┌──
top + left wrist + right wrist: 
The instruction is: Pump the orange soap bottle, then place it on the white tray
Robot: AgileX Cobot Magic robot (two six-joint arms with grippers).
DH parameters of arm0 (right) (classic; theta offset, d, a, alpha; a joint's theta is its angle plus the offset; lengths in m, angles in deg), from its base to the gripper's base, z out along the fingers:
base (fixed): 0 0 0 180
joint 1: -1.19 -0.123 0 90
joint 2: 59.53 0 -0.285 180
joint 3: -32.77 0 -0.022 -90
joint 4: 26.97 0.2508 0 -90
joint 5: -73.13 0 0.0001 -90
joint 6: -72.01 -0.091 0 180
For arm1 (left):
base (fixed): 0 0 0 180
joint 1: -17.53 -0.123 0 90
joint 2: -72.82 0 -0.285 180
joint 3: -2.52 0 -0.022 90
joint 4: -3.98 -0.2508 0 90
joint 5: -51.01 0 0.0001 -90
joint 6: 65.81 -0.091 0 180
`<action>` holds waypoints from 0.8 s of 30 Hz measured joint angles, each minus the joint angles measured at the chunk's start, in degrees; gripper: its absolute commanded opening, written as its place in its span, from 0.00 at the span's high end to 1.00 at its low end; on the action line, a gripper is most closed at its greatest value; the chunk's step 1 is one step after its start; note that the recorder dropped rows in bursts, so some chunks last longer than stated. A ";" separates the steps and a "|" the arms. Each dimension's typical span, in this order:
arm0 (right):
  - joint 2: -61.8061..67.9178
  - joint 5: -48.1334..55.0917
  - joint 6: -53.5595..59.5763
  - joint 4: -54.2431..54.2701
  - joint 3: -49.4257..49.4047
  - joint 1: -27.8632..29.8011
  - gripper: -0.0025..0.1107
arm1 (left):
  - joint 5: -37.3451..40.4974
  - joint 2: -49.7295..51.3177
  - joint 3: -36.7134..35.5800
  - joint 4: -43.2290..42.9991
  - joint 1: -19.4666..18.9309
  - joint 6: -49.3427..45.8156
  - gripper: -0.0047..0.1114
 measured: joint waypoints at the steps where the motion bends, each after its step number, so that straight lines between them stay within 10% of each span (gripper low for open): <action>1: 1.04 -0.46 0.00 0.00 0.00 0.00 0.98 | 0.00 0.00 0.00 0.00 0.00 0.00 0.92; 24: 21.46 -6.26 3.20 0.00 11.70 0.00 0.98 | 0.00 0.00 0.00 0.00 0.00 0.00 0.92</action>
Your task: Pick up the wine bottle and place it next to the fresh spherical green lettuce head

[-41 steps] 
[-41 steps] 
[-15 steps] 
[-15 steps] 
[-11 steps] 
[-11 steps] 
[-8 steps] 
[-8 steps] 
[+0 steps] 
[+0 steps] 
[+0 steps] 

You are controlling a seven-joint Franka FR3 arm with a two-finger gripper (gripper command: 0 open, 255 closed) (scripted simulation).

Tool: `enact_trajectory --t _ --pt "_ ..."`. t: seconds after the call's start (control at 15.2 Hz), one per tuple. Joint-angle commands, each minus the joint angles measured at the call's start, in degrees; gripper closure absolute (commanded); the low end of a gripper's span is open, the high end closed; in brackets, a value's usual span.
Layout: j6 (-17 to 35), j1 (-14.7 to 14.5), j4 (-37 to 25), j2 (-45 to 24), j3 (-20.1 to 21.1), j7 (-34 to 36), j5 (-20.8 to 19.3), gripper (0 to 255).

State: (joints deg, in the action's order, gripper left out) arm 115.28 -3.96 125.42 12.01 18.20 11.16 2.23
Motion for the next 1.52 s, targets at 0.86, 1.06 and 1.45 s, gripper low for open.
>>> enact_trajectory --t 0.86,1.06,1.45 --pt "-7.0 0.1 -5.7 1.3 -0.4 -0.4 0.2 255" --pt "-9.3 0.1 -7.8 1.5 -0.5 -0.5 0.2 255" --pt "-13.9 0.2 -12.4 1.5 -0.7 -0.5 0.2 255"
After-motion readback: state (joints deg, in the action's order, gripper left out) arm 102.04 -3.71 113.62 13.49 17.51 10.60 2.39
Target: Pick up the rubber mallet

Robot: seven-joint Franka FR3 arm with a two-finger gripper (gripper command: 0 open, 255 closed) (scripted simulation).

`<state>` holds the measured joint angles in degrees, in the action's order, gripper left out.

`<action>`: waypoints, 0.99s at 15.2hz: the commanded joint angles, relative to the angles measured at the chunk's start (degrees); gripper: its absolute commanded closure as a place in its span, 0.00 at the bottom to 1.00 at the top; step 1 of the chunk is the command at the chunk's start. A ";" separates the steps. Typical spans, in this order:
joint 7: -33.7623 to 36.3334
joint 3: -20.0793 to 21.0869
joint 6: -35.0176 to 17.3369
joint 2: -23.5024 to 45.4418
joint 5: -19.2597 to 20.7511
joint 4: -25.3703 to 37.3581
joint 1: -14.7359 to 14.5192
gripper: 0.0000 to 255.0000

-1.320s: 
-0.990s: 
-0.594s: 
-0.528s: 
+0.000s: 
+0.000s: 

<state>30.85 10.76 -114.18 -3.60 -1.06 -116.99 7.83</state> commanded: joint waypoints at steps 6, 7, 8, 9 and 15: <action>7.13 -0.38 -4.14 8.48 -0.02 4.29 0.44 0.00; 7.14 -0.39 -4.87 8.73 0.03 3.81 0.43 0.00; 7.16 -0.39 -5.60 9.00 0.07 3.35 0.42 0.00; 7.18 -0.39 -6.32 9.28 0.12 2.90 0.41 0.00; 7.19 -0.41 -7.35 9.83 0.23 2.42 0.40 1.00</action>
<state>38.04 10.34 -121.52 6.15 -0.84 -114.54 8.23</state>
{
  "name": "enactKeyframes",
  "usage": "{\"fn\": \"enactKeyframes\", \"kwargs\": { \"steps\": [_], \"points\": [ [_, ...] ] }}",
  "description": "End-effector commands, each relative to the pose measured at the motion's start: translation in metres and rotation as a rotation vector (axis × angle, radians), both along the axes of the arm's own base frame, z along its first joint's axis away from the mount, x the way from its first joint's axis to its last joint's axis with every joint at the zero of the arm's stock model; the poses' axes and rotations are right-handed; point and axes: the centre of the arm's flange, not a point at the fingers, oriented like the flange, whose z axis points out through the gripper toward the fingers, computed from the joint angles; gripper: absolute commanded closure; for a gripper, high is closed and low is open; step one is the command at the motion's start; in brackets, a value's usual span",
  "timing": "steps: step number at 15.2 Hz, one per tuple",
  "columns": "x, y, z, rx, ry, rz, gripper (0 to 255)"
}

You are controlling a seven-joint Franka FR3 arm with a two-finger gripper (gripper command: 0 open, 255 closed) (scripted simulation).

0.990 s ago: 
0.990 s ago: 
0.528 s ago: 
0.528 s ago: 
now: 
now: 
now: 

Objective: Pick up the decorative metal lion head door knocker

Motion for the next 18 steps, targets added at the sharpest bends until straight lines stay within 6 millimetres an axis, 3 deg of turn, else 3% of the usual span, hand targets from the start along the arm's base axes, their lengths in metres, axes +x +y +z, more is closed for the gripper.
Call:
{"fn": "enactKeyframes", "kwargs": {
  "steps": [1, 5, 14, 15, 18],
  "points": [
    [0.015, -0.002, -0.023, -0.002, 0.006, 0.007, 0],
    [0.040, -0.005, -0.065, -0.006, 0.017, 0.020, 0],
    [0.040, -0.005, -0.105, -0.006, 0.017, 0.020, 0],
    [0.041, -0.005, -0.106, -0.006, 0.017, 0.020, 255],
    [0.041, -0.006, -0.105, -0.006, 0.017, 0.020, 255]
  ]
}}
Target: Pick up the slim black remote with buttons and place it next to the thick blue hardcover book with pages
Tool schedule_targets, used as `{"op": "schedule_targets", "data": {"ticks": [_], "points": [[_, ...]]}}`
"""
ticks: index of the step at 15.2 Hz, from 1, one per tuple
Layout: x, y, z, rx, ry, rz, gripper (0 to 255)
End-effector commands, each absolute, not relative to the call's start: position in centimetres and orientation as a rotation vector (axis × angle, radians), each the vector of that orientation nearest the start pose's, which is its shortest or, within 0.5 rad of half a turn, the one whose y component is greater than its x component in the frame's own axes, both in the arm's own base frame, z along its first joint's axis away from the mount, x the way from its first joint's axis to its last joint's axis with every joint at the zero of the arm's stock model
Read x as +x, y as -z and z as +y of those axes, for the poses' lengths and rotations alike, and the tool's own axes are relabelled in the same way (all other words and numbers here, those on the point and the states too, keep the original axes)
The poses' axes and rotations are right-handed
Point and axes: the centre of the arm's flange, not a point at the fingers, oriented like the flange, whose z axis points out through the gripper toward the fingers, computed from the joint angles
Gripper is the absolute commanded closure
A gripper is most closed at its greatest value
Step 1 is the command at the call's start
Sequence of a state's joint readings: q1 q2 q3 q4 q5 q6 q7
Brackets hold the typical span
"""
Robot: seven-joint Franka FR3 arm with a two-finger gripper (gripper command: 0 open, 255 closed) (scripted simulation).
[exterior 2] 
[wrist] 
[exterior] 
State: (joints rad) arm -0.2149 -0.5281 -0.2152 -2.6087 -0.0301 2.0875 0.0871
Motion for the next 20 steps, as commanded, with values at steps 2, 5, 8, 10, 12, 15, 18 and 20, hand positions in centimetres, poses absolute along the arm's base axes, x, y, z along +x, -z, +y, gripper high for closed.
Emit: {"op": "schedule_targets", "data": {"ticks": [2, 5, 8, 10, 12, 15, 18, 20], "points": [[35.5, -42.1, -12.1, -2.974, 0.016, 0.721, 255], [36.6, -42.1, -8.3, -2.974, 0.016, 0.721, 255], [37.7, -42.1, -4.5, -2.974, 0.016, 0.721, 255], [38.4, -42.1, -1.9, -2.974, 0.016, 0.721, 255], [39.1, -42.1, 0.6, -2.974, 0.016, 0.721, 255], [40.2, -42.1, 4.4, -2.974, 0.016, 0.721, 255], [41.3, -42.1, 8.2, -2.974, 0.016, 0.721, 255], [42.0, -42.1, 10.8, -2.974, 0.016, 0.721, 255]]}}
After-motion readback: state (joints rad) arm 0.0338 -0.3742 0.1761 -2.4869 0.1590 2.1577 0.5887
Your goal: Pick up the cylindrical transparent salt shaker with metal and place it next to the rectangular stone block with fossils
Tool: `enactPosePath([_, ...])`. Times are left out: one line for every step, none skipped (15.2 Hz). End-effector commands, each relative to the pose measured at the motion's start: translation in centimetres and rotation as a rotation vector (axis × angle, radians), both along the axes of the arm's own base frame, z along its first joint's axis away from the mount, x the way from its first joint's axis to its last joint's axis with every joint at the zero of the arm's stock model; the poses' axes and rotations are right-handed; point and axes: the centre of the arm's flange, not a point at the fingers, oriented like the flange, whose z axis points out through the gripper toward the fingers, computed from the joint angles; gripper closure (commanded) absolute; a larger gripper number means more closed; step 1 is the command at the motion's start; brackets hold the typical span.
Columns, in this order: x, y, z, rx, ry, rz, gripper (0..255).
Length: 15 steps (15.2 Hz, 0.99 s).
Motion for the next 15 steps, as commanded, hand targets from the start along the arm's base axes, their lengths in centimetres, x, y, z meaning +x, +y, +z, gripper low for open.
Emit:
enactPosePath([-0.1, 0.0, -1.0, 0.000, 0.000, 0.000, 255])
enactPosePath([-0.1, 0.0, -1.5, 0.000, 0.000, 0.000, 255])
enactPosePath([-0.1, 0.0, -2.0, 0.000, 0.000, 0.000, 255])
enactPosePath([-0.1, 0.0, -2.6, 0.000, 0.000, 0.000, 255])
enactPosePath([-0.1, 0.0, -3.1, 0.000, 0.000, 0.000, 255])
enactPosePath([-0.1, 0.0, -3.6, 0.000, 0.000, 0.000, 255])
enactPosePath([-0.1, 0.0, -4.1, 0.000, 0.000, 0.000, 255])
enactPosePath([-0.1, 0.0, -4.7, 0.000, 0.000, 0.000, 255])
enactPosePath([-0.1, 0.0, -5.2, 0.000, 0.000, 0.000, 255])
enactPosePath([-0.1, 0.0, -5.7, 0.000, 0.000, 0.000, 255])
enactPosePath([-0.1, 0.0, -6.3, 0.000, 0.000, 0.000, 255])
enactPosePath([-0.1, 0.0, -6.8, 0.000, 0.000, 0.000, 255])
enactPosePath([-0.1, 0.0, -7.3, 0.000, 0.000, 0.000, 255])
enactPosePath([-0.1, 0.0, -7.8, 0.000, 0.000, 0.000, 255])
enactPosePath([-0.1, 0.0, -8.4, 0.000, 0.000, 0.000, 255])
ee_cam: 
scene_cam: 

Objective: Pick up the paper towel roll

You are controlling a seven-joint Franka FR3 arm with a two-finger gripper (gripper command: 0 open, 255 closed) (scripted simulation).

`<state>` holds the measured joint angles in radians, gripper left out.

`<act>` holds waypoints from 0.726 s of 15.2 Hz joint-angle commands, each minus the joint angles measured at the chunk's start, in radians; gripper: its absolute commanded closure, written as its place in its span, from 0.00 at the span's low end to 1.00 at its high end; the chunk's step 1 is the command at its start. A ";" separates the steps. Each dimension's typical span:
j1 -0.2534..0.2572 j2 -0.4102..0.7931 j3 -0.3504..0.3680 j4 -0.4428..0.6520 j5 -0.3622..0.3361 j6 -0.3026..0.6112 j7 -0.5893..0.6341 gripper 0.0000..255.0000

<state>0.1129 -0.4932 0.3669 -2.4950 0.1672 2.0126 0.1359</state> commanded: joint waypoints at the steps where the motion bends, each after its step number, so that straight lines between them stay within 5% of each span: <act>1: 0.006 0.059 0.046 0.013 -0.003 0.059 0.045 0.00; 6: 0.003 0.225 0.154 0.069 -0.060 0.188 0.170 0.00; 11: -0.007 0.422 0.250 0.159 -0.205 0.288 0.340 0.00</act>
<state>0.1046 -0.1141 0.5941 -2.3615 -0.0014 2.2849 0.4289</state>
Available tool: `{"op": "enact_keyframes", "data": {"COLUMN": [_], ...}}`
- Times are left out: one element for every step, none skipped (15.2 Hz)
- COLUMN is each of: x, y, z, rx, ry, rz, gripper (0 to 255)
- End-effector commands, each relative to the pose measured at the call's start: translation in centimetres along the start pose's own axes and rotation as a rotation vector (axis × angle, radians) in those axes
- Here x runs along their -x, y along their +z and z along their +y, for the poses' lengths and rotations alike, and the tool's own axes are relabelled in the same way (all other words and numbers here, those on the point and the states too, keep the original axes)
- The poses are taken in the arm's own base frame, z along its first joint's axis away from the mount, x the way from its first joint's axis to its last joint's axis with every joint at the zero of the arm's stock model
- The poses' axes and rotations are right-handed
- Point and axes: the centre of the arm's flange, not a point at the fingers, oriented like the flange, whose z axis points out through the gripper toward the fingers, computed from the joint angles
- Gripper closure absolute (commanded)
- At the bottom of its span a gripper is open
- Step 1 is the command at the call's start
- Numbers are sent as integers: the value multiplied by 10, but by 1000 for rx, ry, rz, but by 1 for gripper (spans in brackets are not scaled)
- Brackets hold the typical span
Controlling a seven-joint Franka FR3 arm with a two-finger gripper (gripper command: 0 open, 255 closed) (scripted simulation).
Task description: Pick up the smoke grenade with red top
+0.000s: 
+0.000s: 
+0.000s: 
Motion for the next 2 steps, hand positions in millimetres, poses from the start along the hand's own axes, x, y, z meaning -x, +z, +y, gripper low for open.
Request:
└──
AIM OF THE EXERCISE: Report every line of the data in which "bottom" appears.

WRITTEN RESPONSE:
`<action>`: waypoints, 0.99s at 15.2hz: the commanded joint angles, relative to the angles measured at the chunk's start (degrees); gripper: its absolute commanded closure as a place in its span, 0.00 at the bottom to 1.00 at the top; step 1 of the chunk is the command at the chunk's start. A ";" separates the steps. Typical spans, in this order:
- At the bottom of its span a gripper is open

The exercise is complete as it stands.